> _Aim of the exercise_
The answer must reproduce the listing exactly, with every picture left out.

> _Data provided_
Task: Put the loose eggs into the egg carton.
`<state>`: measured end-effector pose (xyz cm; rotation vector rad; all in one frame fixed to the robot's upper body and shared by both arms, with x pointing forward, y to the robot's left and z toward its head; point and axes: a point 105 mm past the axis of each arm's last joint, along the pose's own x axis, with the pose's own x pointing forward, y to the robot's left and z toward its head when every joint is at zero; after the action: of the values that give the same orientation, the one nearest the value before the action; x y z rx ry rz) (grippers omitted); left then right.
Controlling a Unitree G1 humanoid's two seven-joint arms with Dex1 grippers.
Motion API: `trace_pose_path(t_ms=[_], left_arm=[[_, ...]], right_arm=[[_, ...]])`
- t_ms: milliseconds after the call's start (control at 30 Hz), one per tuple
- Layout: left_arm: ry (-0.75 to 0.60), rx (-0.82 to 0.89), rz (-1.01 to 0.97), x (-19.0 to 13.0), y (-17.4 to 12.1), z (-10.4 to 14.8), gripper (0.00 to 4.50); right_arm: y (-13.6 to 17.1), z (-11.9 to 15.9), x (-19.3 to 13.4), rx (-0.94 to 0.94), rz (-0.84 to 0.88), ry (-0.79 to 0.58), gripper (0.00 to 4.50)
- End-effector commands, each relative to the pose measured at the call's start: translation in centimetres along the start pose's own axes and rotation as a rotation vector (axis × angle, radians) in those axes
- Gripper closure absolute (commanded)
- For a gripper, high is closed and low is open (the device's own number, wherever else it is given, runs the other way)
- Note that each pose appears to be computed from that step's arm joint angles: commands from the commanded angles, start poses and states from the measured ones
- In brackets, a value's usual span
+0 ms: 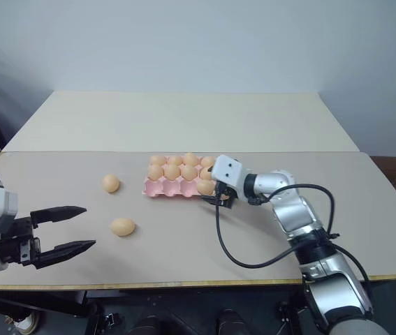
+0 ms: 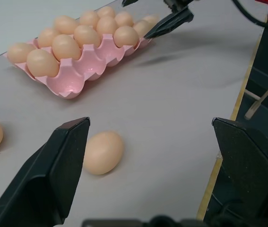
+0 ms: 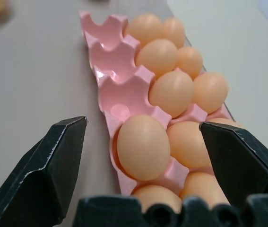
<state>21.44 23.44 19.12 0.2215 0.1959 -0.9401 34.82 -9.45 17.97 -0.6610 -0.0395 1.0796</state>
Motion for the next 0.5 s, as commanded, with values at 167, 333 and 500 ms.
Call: trace_pose_path(t_ms=[167, 333, 500], left_arm=[[-0.007, 0.02, 0.076, -2.6, 0.9, 0.5, 0.0], [0.011, 0.001, 0.101, -3.8, 1.0, -0.1, 0.0], [0.004, -0.016, 0.109, -4.0, 0.7, -0.3, 0.0]], right_arm=[[0.9, 0.9, -9.2, 0.045, 0.031, -0.056, 0.04], [2.6, 0.2, -14.1, 0.116, 0.047, 0.018, 0.04], [3.8, -1.0, -16.4, 0.18, -0.006, 0.1, 0.04]])
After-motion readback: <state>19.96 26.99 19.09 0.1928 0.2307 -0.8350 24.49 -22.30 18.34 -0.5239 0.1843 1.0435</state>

> _Answer section_
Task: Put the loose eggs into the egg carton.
`<state>`: measured end-effector pose (xyz cm; rotation vector rad; all in one frame fixed to the robot's upper body and shared by both arms, with x pointing forward, y to the robot's left and z toward its head; point and axes: a point 105 mm past the axis of each arm's last joint, along the pose's own x axis, with the pose's own x pointing forward, y to the robot's left and z toward its head when every joint is at zero; after the action: of the values that give the same orientation, the one nearest the value before the action; x y z rx ry rz) (grippers omitted); left then right.
Controlling a Unitree G1 humanoid's two seven-joint arms with Dex1 grippers.
Motion API: `trace_pose_path(t_ms=[_], left_arm=[[_, ...]], right_arm=[[_, ...]])`
- t_ms: milliseconds after the call's start (control at 30 Hz), one per tuple
- Layout: left_arm: ry (-0.75 to 0.60), rx (-0.82 to 0.89), rz (-1.01 to 0.97), x (-19.0 to 13.0), y (-17.4 to 12.1), z (-10.4 to 14.8), gripper (0.00 to 4.50); right_arm: y (-13.6 to 17.1), z (-11.9 to 15.9), x (-19.3 to 13.4), rx (-0.94 to 0.94), rz (-0.84 to 0.88), ry (-0.79 to 0.58), gripper (0.00 to 4.50)
- End-effector commands, each relative to the pose measured at the call's start: translation in centimetres along the start pose's own axes and rotation as a rotation vector (axis × angle, radians) in those axes
- Gripper closure absolute (commanded)
- For a gripper, high is closed and low is open (the device's own number, wherever else it is given, runs the other way)
- Note that each pose appears to be computed from that step's arm joint angles: commands from the commanded angles, start poses and states from the measured ones
- In brackets, a value's usual span
+0 ms: 
+0 ms: 
+0 ms: 
<state>21.44 23.44 19.12 0.2215 0.1959 -0.9401 34.82 -9.45 17.97 -0.6610 -0.0395 1.0796</state>
Motion for the next 0.5 s, as commanded, with values at 167, 333 and 500 ms.
Call: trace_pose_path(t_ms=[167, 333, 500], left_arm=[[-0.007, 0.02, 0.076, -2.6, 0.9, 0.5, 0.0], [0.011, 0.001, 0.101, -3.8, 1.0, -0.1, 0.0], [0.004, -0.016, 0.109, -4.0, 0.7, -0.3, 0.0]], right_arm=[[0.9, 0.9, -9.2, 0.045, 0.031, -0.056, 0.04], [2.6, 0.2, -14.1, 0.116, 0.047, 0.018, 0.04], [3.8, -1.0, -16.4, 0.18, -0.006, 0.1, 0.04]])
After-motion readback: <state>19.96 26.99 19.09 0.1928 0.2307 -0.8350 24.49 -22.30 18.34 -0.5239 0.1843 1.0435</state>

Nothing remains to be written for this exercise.